### [WHAT IS REQUIRED]
Your job is to print the listing exactly.

### [INFORMATION PROVIDED]

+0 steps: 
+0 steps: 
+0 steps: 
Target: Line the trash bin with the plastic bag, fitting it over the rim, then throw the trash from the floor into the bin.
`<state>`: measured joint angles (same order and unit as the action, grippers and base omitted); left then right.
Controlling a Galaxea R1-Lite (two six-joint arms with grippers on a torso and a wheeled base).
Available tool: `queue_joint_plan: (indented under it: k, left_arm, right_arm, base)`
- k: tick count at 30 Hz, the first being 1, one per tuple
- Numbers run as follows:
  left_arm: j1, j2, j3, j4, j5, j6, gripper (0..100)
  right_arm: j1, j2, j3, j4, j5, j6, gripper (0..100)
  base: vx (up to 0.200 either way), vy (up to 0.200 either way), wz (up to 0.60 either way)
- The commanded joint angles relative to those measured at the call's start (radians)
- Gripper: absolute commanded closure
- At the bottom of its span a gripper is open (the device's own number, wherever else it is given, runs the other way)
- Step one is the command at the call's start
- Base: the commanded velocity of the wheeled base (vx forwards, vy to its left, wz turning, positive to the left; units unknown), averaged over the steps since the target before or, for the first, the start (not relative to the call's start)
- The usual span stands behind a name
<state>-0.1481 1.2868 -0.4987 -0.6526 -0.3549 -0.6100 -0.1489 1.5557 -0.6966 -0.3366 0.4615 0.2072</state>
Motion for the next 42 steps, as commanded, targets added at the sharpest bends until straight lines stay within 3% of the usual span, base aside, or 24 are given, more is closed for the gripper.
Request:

### [TASK OUTPUT]
+0 steps: 
+0 steps: 
+0 steps: 
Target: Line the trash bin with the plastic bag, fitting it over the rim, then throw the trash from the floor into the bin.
`<state>`: measured joint angles (same order and unit as the action, grippers and base omitted); left then right.
Controlling a Galaxea R1-Lite (two six-joint arms with grippers on a torso and a wheeled base).
Available tool: `queue_joint_plan: (indented under it: k, left_arm, right_arm, base)`
- k: tick count at 30 Hz, the first being 1, one per tuple
- Numbers run as follows:
  left_arm: j1, j2, j3, j4, j5, j6, gripper (0..100)
  right_arm: j1, j2, j3, j4, j5, j6, gripper (0..100)
  base: vx (up to 0.200 either way), vy (up to 0.200 either way), wz (up to 0.60 either way)
- The commanded joint angles relative to those measured at the call's start (radians)
- Gripper: absolute commanded closure
- At the bottom of its span a gripper is open (the device's own number, wherever else it is given, runs the other way)
- Step one is the command at the call's start
- Base: the commanded velocity of the wheeled base (vx forwards, vy to its left, wz turning, positive to the left; units unknown), averaged over the steps since the target before or, for the first, the start (not relative to the call's start)
- The usual span stands behind a name
<state>-0.1481 1.2868 -0.4987 -0.6526 -0.3549 -0.6100 -0.1489 1.5557 -0.6966 -0.3366 0.4615 0.2072</state>
Motion for the next 42 steps, as commanded, targets added at the sharpest bends until straight lines stay within 3% of the usual span, base aside, or 24 are given, more is closed for the gripper.
Request:

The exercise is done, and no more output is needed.